Filter the entries, keeping every line with the string "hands".

(Excerpts from a dataset)
'''

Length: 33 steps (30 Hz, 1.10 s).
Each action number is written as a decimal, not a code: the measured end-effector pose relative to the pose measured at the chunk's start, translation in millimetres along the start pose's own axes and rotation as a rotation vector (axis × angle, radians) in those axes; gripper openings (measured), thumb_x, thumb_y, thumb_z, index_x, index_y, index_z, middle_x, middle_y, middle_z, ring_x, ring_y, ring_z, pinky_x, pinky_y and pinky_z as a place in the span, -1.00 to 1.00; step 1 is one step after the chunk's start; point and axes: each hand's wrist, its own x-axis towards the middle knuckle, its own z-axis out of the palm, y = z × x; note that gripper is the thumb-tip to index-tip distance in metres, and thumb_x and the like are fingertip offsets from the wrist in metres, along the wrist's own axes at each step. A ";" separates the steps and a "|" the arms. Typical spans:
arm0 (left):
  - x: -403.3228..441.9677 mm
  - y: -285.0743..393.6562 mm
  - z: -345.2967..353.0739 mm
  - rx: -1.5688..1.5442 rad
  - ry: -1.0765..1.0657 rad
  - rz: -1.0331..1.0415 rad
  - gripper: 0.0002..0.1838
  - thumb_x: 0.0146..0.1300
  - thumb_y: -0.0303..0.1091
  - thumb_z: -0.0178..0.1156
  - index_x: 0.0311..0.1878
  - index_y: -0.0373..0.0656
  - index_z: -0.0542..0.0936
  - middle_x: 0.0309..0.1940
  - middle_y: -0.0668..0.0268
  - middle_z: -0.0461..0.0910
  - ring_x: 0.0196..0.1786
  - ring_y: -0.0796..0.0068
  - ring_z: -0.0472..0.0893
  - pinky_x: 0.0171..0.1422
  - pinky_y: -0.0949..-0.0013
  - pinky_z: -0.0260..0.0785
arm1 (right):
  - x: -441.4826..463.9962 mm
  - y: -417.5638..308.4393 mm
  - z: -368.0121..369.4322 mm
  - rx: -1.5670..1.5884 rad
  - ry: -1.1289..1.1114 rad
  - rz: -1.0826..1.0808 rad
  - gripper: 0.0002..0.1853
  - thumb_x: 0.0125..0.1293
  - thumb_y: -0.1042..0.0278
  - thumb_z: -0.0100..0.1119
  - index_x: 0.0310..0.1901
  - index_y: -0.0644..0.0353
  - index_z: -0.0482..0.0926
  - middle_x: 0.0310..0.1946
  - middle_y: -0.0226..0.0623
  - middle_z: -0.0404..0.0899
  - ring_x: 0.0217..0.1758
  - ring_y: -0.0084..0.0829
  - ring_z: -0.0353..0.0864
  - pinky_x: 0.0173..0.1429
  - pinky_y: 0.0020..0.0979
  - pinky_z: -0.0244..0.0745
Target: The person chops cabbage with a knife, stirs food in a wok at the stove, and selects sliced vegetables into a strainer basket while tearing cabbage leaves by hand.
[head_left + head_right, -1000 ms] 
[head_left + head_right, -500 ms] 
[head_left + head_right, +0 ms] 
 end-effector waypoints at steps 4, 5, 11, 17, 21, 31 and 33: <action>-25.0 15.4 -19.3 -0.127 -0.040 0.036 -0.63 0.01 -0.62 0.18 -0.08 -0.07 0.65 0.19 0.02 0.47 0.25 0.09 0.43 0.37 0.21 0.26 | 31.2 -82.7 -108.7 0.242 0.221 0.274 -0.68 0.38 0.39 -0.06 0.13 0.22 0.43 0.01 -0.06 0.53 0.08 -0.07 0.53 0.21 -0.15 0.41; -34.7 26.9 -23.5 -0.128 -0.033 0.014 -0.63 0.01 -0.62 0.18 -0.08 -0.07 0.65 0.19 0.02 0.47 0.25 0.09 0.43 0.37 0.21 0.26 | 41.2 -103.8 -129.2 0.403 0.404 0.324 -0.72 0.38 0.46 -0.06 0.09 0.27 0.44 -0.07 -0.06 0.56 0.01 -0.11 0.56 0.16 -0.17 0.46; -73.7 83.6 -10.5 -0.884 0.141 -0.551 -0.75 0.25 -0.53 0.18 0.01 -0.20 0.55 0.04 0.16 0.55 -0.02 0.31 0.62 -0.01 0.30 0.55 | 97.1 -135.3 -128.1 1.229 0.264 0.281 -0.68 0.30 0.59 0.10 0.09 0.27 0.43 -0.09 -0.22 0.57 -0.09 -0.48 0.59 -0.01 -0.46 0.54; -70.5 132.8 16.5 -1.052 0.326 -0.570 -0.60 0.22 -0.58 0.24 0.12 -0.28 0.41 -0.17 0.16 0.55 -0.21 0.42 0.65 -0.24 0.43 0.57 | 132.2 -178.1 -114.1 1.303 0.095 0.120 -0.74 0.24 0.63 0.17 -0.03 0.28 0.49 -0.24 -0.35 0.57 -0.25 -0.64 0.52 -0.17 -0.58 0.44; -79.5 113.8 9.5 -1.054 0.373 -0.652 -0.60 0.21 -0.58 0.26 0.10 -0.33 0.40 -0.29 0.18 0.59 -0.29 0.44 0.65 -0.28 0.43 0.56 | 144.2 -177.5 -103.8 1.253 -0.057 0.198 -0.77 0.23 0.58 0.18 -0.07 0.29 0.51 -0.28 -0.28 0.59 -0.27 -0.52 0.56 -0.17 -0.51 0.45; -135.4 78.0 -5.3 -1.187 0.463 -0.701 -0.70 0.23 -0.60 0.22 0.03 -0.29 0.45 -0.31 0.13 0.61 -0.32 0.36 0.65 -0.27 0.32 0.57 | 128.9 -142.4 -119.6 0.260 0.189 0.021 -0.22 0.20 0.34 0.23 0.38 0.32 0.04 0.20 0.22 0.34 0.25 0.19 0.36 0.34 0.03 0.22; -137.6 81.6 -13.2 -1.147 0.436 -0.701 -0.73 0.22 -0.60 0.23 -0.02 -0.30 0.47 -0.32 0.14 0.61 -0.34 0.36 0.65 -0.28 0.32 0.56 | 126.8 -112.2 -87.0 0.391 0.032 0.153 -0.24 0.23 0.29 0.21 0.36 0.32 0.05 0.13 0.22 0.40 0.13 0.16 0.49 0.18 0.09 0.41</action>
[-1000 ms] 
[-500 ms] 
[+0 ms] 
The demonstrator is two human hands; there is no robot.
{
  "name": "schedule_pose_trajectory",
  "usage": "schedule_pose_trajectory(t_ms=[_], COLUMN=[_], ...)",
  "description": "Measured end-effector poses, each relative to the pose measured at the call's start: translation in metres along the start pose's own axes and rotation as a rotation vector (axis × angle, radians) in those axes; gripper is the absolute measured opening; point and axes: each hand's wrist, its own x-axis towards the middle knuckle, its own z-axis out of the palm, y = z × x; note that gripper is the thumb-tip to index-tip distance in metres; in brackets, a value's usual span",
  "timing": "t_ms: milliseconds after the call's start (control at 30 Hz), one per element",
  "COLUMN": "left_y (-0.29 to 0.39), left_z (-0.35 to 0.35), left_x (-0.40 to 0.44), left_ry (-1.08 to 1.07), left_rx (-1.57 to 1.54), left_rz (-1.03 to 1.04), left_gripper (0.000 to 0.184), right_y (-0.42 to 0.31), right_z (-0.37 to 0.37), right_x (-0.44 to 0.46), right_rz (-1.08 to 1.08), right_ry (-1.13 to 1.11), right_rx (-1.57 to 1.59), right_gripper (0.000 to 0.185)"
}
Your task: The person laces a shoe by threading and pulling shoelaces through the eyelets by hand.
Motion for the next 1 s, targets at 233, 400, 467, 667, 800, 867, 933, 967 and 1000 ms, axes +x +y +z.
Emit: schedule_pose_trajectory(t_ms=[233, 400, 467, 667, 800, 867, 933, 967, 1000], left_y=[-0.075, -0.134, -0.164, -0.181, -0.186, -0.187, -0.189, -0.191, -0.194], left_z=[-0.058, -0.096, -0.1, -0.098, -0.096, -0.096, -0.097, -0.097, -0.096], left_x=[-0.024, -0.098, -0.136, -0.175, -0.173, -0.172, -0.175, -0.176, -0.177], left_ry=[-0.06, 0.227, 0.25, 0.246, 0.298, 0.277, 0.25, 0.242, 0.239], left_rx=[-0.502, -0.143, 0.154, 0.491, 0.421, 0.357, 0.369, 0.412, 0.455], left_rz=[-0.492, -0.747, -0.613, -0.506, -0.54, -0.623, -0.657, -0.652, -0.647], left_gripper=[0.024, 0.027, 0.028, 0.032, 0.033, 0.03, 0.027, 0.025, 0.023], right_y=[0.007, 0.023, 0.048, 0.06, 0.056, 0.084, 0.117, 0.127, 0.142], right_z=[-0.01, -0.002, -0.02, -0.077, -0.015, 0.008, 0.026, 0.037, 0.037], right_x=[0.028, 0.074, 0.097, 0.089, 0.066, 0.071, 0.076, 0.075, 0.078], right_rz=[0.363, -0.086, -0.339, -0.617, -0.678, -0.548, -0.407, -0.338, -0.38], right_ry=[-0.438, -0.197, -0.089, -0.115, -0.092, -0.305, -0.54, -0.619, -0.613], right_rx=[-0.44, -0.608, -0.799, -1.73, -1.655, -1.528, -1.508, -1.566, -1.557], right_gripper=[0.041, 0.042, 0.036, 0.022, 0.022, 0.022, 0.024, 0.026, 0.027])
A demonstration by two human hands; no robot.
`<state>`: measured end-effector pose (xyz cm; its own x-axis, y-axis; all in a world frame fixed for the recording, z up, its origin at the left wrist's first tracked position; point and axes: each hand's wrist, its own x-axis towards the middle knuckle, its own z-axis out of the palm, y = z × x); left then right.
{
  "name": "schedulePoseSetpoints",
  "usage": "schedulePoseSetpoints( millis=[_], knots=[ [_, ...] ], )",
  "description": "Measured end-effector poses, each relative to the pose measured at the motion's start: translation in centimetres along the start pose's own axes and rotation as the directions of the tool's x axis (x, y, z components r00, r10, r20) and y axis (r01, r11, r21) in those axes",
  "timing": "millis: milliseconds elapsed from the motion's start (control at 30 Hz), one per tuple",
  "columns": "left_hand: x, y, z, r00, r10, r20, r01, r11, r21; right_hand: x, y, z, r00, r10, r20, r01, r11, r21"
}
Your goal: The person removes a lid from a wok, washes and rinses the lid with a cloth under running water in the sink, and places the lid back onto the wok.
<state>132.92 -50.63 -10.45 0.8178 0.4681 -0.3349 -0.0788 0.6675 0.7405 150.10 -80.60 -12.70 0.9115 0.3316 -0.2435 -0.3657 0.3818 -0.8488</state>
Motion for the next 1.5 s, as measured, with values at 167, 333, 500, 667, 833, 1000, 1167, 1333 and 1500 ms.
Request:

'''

■ **Solution to the problem**
The demonstrator is two human hands; there is no robot.
A demonstration by two human hands; no robot.

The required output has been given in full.